_THE DATA:_
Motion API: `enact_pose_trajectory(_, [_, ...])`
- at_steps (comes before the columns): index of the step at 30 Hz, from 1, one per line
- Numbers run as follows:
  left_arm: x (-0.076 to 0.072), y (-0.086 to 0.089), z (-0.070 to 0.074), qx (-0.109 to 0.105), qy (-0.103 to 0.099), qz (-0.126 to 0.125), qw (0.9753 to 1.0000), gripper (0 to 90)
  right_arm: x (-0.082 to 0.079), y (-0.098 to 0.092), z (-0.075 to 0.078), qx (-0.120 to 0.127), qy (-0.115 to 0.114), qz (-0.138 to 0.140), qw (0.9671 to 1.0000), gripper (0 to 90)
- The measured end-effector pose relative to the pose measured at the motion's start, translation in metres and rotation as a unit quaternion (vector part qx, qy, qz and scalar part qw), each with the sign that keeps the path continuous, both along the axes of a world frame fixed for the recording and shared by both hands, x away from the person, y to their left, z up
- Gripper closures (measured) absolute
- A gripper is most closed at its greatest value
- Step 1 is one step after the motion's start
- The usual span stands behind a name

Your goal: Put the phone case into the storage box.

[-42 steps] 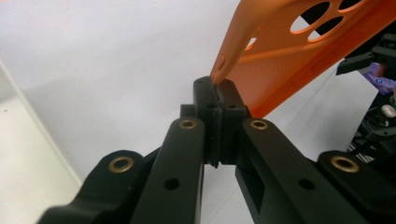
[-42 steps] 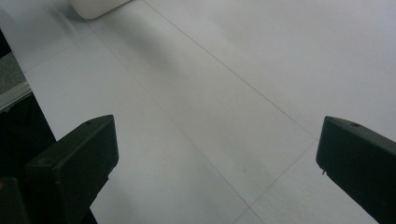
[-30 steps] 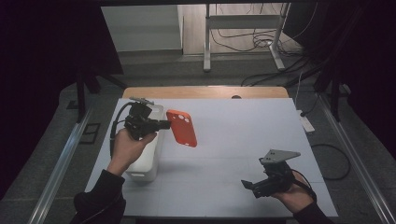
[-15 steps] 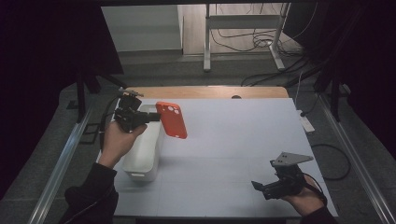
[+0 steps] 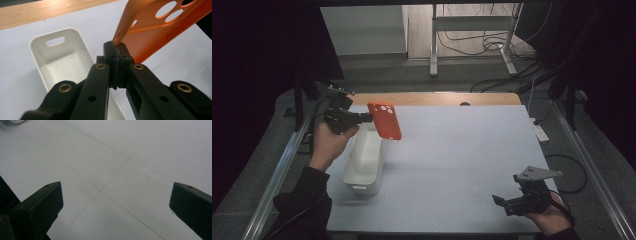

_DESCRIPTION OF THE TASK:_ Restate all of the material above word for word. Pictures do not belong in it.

_RESPONSE BOX:_
Motion API: `enact_pose_trajectory(_, [_, ...])`
- at_steps (comes before the columns): index of the step at 30 Hz, from 1, one per line
- Numbers run as follows:
  left_arm: x (-0.076 to 0.072), y (-0.086 to 0.089), z (-0.070 to 0.074), qx (-0.109 to 0.105), qy (-0.103 to 0.099), qz (-0.126 to 0.125), qw (0.9753 to 1.0000), gripper (0 to 90)
  right_arm: x (-0.082 to 0.079), y (-0.098 to 0.092), z (-0.075 to 0.078), qx (-0.120 to 0.127), qy (-0.115 to 0.114), qz (-0.138 to 0.140), qw (0.9671 to 1.0000), gripper (0 to 90)
- The measured end-effector pose relative to the pose measured at the motion's start, translation in metres and rotation as a unit quaternion (vector part qx, qy, qz and scalar part qw), each with the sign that keeps the path continuous, both along the axes of a world frame fixed for the recording and shared by both hands, x away from the person, y to their left, z up
- Gripper closures (measured) absolute
- A gripper is most closed at its greatest value
- Step 1 is one step after the motion's start
- The usual span stands behind a name

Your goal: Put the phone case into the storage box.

[-42 steps] 
[-42 steps] 
[-30 steps] 
[-15 steps] 
[+0 steps] 

The answer, as written, is complete.